DHA26BZ01-NV002 — Detection and Treatment of Traumatic Brain Injury in Military Working Dogs

Award Maximum: $300,000 Period of Performance: 6 months Phase Type: Phase I

OBJECTIVE: Evaluate previously developed traumatic brain injury (TBI) detection and treatments methods that can be repurposed for use in military working dogs (MWDs) after suffering from battlefield injuries.

DESCRIPTION: This topic is in support of the DoD Working Dog Strategic Research Plan concerning mitigation, strategies, and treatments for the detection and treatment of TBI. Due to the high-risk nature of MWD operations, TBI is a common injury. TBI in the MWD carries an extremely high mortality rate with a prehospital mortality of over 40% for severe TBI cases. It is estimated that 25-40% of all MWD trauma cases are accompanied by TBI, but there is limited data concerning the short- and long-term effects of TBI on the performance and health of the MWD. Current clinical detection methods for TBI in the MWD are by the observation of altered mentation (coma, stupor, depression, lethargy, inappropriate behavior or responses) of the MWD and by use of the modified veterinary Glasgow coma scale or with physical evidence of head trauma (e.g., lacerations, abrasions, bruising, swelling, pain, bleeding from the nose or ears). Current treatment guidelines for TBI in MWDs are largely based on treatment recommendations for humans and are primarily supportive measures to maintain blood pressure, oxygen levels, proper ventilation, and body temperature to mitigate secondary injuries. There have been many TBI detection methods and treatment strategies developed for humans that have shown promising results in rodent and large animal models. The objective of this SBIR is to review research that was performed in rodents, canines, or other large animal models that could be repurposed for the detection and treatment of TBI specifically in MWDs. This research topic does not support the use of canines for testing purposes. Any animal testing would require use of suitable animal model that would approximate the response of a canine.

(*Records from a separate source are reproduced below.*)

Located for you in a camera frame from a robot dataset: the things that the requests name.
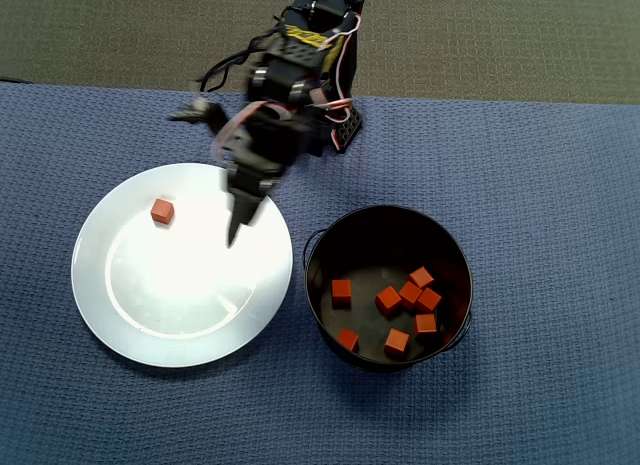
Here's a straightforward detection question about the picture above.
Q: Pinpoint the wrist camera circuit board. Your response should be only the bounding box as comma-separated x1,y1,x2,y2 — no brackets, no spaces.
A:
167,98,226,136

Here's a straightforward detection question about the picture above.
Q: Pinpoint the black camera cable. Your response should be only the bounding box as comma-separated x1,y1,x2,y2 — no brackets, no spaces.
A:
194,27,281,94

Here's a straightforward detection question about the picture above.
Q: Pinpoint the white round plate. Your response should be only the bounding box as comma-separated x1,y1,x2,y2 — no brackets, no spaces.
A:
70,162,294,370

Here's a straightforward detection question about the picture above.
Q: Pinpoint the blue woven cloth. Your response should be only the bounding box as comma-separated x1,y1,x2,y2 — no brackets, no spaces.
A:
0,81,640,465

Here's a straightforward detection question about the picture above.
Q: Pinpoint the red white servo wire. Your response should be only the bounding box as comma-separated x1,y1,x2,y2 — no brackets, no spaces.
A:
209,97,356,161
319,12,362,151

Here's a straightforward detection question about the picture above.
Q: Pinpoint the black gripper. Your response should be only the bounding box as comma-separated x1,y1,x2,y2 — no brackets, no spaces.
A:
212,104,314,249

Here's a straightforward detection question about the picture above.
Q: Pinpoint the black metal bucket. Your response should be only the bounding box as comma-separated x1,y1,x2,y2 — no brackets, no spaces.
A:
301,204,474,374

PHASE I: Identify TBI detection and/or TBI treatment methodologies that could be used for canine physiology based on previous TBI research. Develop a solution that builds on one or more of these methodologies. This solution must address the level(s) of TBI severity (mild, moderate, and severe) that the detection or treatment solution will address. Determine the technical feasibility of performing the proposed TBI detection and/or treatment concept in a Role 1 or Role 2 setting within a 72-hour window post injury. Define key components and milestones needed to develop the proposed solution. Develop a research plan that can be used to conduct in vitro and/or in vivo feasibility studies. This plan must include study descriptions and methods for determining study endpoints which will be used to measure the effectiveness of the detection or treatment methodology. The developed plan must also address any potential risks that may occur as part of any in vivo studies. The size of any studies performed must be appropriately powered to ensure that the results are statistically significant. Any in vivo studies are to be planned using a suitable animal model that approximates the canine. No canine research will be performed for this topic area. The plan must include the descriptions and methods of determining the study endpoints to be measured for successful prototypes. The expectation is that the outcome of this phase will be a developed plan for prototype development and for proof-of-concept testing.

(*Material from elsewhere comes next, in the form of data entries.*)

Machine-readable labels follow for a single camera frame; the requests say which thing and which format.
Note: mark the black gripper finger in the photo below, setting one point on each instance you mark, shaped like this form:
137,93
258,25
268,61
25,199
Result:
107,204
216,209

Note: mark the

PHASE II: Develop a working TBI detection prototype and/or TBI treatment based on the solution outlined in Phase I that can be used for laboratory feasibility testing. Conduct the feasibility studies as described in the outcome documentation of the Phase I project to demonstrate the feasibility of the prototype and document the results which can be used to determine success in an appropriate in vivo model. No canine research will be performed for this topic area. The testing plan as described in Phase I for any in vivo study must compare the proposed solution to current TBI detection methods (altered mentation criteria and/or veterinary Glasgow coma scale) or TBI treatment methods (as defined by the Management Algorithm for TBI for MWDs) as a base measure of effectiveness. Additional outcome measures based on the method to test can include detection time, detection rate, rate of survival, permanent behavioral changes, ability to return to duty, and/or days until return to duty. Successful prototype solutions must develop final product specification documents that list all product components and their concentrations, instructions for storage, and instructions for preparation (if required) and use. Develop an initial plan for product approval through the appropriate regulatory pathway of the FDA Center for Veterinary Medicine (CVM).

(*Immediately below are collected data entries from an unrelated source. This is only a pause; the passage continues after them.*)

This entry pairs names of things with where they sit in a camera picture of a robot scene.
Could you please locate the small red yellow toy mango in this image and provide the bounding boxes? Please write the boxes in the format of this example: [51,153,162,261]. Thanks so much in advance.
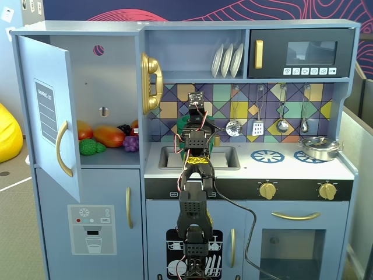
[76,120,94,141]

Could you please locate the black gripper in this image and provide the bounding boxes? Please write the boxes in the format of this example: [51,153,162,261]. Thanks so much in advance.
[179,104,216,137]

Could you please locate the large orange toy mango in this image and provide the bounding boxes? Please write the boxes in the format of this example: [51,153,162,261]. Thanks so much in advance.
[93,125,126,148]

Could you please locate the white toy plate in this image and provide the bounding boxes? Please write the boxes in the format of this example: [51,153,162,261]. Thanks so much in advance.
[220,43,234,79]
[210,43,224,79]
[230,43,244,78]

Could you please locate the small wrist camera board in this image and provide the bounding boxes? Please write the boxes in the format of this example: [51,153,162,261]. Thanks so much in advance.
[187,92,204,106]

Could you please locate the gold freezer door handle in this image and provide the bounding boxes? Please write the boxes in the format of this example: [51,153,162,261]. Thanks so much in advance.
[125,186,134,230]

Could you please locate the yellow bean bag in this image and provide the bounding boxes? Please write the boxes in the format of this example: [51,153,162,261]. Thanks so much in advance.
[0,102,24,163]

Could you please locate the green toy recipient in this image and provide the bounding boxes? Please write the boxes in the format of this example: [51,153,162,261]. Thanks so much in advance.
[176,115,223,153]

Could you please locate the black cable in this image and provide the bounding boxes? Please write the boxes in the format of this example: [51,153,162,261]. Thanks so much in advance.
[212,191,285,280]

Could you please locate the black toy microwave door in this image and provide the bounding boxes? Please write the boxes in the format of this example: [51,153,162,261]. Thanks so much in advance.
[247,28,356,79]

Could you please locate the gold stove knob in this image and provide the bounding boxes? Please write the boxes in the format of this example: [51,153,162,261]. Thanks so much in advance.
[318,183,336,201]
[259,182,277,201]

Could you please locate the gold microwave handle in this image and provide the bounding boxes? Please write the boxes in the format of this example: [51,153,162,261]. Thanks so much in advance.
[254,39,264,70]

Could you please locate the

PHASE III DUAL USE APPLICATIONS: The end goal is to achieve FDA CVM approval for the prototype developed in Phase II. Optimize the TBI detection prototype and/or the TBI treatment and demonstrate its usefulness with end users. Use feedback from end-users to further optimize the prototypes. Transition the prototype from an advanced development stage to a fully vetted product ready for real-world use. Refine the development of a commercialization plan that may include development of different pathways, including both military and private sectors. This product should be applicable to a broad spectrum of civilian use markets, including emergency veterinary facilities, other government agencies (DHS, FEMA, ATF, etc.), law enforcement and search and rescue canines. In addition, the work may result in technology transition to Acquisition Program managers within DoW. These efforts will be crucial in turning the prototype into a commercially viable product that can be rapidly deployed in military operations.